If anything, it seems like a poor variation on the story, mainly because the film drones on for so long. Some wags have dubbed this film Star Trek: The Motionless Picture, and it’s hard to disagree with them.

The movie moves so slowly, and little really happens. The picture’s more about reaction than action. While I didn’t expect it to be a slam-bang effort ala Star Wars - or the 2009 Star Trek, for that matter - it should have struck a more satisfying balance.

That would have to wait for the film’s sequels, all of which improved upon this clunker. Yes, I include much-maligned efforts such as 1984’s Star Trek III: The Search for Spock and 1989’s Star Trek V: The Final Frontier. For all their faults - and they include many - they simply feel more like real Trek than does ST:TMP.

The latter comes across like imitation Trek. The series was always accused of being too serious and without humor, but that wasn’t the truth. However, ST:TMP offers Trek foes evidence of their theory with its flat pacing and lack of charisma.

Despite its recycled plot and frighteningly slow progress, I could have gotten into ST:TMP had it displayed any sign of the original show’s spark. However, that wasn’t the case, as the long-time collaborators in the cast felt like virtual strangers here.

I get no sense of the original show’s fine camaraderie or spirit, as everyone appears morose and unenthusiastic. The scenes that focus on Kirk, McCoy and Spock - the triad at the heart of the old series - come across as bland and drab.

Nimoy seems most unhappy to be on the set, as he constantly looks like he really doesn’t want to be there. In his 1995 autobiography called I Am Spock, Nimoy claimed that he was happy to do the flick, but he made his concerns known:

Once filming commenced, it seemed like we actors stood forever on the bridge of the Enterprise, staring at a blank screen, which later would be filled with wondrous special effects.

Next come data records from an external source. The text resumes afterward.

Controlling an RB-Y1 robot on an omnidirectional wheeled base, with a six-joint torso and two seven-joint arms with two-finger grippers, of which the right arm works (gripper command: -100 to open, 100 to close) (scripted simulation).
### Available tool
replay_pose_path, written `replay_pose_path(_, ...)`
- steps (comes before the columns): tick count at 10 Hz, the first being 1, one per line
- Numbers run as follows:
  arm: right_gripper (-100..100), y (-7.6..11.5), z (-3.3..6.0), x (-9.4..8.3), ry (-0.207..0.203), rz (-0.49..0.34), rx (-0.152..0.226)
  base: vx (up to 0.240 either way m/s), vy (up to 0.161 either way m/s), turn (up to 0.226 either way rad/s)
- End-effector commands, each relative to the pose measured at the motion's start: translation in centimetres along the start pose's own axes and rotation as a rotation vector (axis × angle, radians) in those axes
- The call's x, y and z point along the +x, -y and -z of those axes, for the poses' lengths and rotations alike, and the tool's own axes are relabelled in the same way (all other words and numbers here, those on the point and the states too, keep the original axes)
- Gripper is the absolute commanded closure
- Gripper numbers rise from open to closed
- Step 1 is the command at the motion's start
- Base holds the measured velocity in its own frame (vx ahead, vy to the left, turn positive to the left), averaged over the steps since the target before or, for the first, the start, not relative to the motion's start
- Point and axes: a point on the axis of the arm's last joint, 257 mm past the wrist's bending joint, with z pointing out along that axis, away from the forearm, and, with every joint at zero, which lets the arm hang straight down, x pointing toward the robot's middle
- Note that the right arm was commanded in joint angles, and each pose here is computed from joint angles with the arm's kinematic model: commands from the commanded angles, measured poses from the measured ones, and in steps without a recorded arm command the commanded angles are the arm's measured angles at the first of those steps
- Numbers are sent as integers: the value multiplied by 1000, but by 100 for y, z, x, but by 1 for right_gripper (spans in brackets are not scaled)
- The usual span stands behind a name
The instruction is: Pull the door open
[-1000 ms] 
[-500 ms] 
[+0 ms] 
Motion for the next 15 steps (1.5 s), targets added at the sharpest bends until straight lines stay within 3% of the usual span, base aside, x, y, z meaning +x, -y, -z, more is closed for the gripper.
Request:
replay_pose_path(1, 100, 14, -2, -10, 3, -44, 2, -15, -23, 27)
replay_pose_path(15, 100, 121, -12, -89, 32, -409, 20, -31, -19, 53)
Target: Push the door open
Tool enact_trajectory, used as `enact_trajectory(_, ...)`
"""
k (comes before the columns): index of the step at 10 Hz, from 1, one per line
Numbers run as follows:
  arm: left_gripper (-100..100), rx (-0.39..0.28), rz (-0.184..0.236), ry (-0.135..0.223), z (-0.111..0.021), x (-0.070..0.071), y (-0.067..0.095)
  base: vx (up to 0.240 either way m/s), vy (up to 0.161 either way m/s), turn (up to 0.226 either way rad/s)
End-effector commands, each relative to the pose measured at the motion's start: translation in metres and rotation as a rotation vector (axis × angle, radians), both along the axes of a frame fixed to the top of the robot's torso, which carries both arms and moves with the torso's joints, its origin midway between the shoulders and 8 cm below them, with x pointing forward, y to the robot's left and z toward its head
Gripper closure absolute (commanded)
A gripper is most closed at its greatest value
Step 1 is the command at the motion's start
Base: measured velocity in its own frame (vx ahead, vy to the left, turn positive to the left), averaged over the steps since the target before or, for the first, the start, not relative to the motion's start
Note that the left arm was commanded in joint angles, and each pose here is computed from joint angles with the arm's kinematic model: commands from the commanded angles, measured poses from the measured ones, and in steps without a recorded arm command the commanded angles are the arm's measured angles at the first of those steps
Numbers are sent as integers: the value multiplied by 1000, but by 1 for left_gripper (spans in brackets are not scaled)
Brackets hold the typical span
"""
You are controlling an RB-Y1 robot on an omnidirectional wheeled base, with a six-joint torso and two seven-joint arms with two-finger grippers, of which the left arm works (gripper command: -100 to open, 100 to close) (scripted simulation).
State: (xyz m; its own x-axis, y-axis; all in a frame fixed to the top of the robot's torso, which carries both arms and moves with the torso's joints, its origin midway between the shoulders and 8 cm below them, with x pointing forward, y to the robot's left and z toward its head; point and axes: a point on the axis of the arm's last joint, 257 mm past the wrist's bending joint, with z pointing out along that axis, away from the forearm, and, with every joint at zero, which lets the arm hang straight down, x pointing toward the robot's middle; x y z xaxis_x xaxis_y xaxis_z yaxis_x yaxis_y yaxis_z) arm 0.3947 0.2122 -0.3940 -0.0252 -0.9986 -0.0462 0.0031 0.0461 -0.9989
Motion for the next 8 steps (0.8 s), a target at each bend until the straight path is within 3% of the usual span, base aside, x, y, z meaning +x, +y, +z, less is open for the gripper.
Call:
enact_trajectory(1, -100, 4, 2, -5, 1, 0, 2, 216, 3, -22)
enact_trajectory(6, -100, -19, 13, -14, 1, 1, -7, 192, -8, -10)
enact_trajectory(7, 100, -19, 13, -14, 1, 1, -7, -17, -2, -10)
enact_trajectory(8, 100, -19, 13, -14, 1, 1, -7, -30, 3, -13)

This work was very tedious, and frankly, not much fun. What was this gloom? This depressed atmosphere? This lack of attack, fun, élan?

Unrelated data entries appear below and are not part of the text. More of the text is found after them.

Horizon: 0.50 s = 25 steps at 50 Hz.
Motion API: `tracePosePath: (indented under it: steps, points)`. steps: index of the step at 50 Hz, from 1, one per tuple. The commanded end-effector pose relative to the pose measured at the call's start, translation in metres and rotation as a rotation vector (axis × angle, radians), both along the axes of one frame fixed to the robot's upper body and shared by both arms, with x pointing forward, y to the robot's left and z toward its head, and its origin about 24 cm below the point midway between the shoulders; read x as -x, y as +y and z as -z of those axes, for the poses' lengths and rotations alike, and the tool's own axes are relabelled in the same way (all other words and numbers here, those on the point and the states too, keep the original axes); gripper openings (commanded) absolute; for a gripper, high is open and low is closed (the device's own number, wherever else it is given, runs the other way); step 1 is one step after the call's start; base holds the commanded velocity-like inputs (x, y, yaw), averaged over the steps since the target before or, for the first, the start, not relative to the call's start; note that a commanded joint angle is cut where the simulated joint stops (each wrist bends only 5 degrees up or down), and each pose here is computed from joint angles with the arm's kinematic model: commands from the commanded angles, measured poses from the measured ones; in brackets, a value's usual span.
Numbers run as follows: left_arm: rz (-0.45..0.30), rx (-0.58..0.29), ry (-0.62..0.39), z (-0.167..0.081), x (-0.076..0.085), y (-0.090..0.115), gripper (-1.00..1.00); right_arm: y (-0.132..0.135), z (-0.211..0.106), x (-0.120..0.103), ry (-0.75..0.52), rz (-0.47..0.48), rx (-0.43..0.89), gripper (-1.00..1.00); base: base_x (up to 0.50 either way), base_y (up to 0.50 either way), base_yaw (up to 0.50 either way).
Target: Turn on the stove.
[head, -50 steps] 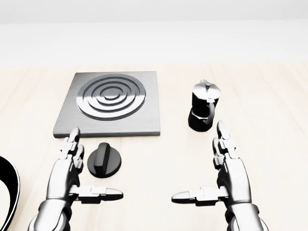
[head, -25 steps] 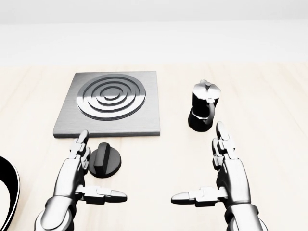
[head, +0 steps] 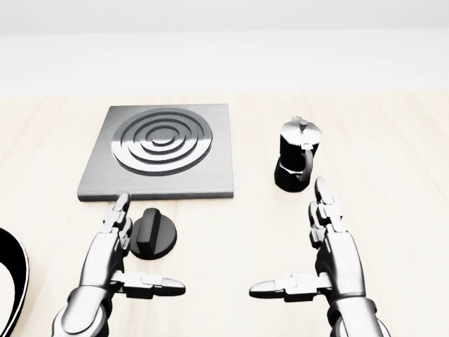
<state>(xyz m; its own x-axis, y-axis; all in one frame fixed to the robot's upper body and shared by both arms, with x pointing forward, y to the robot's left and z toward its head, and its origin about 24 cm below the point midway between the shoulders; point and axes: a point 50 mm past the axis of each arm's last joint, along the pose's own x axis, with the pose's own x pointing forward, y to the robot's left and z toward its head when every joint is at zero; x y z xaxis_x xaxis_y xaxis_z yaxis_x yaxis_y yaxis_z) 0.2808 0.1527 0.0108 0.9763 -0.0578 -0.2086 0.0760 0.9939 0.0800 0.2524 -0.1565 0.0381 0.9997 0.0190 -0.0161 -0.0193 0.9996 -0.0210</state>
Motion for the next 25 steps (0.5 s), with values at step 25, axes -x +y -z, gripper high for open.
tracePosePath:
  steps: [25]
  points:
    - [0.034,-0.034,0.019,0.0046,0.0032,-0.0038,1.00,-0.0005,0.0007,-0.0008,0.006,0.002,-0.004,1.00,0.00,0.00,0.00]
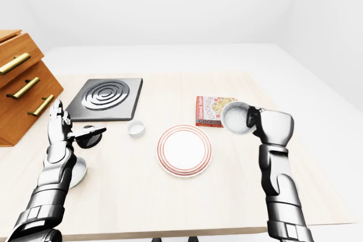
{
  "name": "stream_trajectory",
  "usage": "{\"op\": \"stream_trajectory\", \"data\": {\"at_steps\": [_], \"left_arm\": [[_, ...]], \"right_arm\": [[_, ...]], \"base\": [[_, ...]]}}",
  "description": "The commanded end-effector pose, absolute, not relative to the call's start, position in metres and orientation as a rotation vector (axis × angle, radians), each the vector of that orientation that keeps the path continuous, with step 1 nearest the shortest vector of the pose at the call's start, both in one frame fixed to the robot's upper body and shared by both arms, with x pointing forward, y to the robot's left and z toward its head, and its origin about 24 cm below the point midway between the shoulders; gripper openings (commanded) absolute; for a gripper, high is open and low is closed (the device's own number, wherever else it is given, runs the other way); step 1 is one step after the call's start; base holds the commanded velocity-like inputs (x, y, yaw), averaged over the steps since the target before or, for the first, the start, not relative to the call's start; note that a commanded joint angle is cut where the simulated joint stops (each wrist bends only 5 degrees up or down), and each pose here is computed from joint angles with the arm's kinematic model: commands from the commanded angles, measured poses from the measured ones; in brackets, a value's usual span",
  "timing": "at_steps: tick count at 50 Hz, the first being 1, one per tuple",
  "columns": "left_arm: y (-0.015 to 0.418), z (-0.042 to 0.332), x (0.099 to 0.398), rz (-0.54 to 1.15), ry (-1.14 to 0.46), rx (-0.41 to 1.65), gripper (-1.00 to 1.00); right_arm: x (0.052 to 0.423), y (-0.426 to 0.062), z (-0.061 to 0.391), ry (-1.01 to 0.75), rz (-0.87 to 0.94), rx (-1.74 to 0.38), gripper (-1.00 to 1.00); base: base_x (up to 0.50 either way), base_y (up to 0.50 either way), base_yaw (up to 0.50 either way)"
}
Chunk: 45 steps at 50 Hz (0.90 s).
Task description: Pick the akita bowl next to the plate and place it on the plate.
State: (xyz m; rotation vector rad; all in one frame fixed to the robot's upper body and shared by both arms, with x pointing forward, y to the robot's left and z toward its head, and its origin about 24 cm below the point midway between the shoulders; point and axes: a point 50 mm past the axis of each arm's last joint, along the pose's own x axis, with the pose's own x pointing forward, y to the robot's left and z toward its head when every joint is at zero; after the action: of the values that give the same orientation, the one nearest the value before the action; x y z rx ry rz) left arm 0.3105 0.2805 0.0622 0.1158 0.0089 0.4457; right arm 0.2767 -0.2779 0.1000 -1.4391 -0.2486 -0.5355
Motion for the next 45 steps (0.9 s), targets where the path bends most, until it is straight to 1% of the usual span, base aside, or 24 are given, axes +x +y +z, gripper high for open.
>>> {"op": "stream_trajectory", "data": {"at_steps": [1,13,14,18,23,29,39,45], "left_arm": [[0.280,0.063,0.310,0.445,0.002,0.117,1.00],[0.281,0.063,0.310,0.446,0.003,0.117,1.00],[0.281,0.063,0.310,0.445,0.003,0.117,1.00],[0.281,0.062,0.311,0.445,0.012,0.116,1.00],[0.281,0.066,0.310,0.445,-0.006,0.116,1.00],[0.282,0.068,0.311,0.447,-0.014,0.114,1.00],[0.282,0.066,0.311,0.448,-0.007,0.115,1.00],[0.282,0.066,0.310,0.447,-0.009,0.115,1.00]], "right_arm": [[0.252,-0.272,0.149,-0.372,-0.576,-0.999,-1.00],[0.247,-0.240,0.171,-0.475,-0.417,-0.890,-1.00],[0.247,-0.233,0.163,-0.455,-0.384,-0.886,-1.00],[0.246,-0.225,0.155,-0.434,-0.364,-0.892,-1.00],[0.247,-0.206,0.161,-0.483,-0.311,-0.868,-1.00],[0.251,-0.188,0.150,-0.470,-0.267,-0.870,-1.00],[0.254,-0.172,0.143,-0.470,-0.224,-0.869,-1.00],[0.259,-0.164,0.131,-0.439,-0.198,-0.868,-1.00]], "base": [[0.00,0.00,0.00],[0.00,0.00,0.00],[0.00,0.00,0.00],[0.00,0.00,0.00],[0.00,0.00,0.00],[0.00,0.00,0.00],[0.00,0.00,0.00],[0.00,0.00,0.00]]}}
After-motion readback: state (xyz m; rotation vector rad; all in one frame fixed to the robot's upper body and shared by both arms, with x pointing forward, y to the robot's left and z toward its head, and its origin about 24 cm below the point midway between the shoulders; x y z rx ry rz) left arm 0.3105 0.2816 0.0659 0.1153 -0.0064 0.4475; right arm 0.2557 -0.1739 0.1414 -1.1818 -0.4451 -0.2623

I think it came out of a sense that we were doing something Historic and Important. Somehow, although the TV shows depended heavily on the day-to-day energy of the creative community - writers, directors and actors - the movie seemed to have been taken out of our hands. And our energy was sapped by an unwarranted reverence. We were passengers along for the ride on a voyage we could never quite fully manage or understand.

Of the movie’s premiere, Nimoy added:

What do I remember of the movie that I saw? Incredible shots of the Enterprise, looking more massive and awesomely beautiful than she ever had.

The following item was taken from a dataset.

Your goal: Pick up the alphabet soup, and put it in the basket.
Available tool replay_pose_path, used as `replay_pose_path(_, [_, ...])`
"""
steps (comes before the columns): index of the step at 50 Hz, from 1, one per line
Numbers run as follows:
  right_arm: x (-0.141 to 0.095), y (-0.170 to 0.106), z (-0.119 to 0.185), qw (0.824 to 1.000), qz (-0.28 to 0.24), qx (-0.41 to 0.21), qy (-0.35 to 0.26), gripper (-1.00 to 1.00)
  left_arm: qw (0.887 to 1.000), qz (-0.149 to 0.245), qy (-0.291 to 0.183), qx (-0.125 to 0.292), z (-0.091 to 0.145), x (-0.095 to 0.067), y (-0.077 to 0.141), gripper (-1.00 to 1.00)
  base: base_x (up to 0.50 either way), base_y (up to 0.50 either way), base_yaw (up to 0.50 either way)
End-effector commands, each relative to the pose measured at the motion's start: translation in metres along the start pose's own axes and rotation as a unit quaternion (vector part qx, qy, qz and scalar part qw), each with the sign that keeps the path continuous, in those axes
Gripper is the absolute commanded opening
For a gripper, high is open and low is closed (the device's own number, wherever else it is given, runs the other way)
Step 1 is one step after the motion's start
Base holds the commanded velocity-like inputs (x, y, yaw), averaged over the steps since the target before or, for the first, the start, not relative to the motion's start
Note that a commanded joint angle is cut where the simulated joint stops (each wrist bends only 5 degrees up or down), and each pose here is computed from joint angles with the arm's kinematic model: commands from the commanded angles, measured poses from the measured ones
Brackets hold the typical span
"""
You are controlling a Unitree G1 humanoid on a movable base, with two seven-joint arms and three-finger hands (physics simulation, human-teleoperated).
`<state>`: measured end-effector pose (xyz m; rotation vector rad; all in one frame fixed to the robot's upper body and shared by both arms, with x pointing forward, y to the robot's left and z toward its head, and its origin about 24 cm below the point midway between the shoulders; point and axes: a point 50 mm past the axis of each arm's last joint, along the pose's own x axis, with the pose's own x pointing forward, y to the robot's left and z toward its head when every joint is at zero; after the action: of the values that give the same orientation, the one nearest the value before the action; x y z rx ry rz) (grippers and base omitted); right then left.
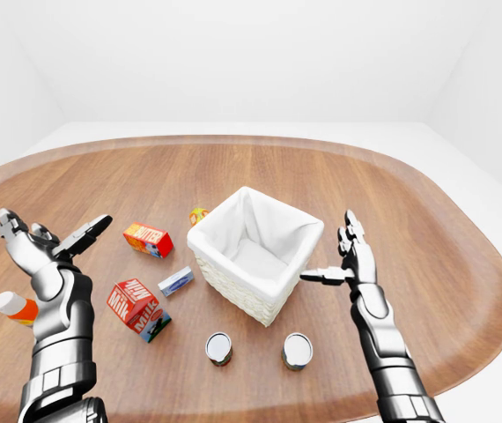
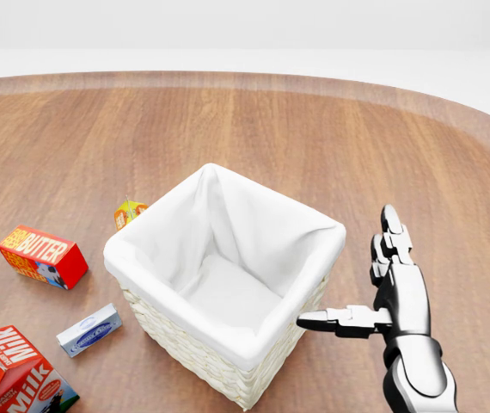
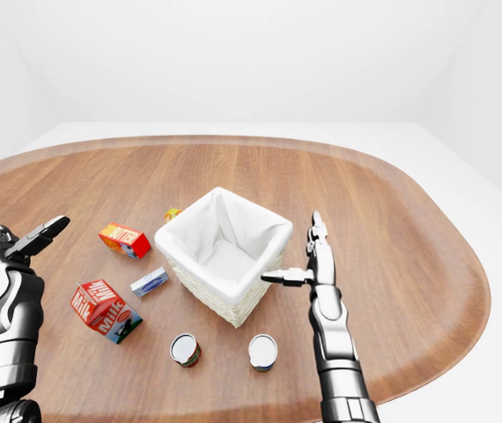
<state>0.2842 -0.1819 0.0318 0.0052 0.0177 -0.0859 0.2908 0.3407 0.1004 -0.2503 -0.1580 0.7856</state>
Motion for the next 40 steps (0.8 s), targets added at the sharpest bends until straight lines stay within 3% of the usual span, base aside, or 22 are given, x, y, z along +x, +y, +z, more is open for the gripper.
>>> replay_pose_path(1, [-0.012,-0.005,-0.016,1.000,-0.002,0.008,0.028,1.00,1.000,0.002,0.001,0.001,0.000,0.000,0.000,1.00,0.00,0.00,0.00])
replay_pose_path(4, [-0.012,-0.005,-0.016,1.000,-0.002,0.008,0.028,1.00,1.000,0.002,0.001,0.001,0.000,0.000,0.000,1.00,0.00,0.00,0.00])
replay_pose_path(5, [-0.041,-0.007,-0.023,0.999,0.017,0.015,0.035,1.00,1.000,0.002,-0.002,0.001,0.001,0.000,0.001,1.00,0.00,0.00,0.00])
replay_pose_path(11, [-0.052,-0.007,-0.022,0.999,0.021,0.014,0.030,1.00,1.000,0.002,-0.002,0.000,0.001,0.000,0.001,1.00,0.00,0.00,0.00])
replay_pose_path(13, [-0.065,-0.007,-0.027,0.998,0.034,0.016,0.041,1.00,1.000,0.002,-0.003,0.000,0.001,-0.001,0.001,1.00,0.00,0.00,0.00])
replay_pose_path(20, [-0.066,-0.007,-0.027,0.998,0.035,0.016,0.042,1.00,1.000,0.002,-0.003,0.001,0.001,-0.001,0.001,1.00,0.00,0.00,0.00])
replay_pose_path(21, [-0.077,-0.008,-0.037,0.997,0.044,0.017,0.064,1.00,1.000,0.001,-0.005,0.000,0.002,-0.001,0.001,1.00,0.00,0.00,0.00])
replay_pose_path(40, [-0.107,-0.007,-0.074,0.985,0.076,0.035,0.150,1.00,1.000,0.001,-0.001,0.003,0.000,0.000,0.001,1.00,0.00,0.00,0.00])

And then more shots of the Enterprise, looking massive and beautiful.

And more shots…

Eventually, the special effects became downright tedious. A great cheer came up from the audience when the ship went into warp speed, but unfortunately the story never really took flight - and the chemistry between the characters was never taken advantage of.

And those comments essentially encapsulate everything that’s wrong with Star Trek: The Motion Picture. It stands as a monument to special effects wizardry, as it looks about 10 billion times better than anything we ever saw on the original show.

However, it falls so deeply in love with those visuals that it leaves room for little else, and the wonderful spirit the cast displayed on the series is nowhere to be found.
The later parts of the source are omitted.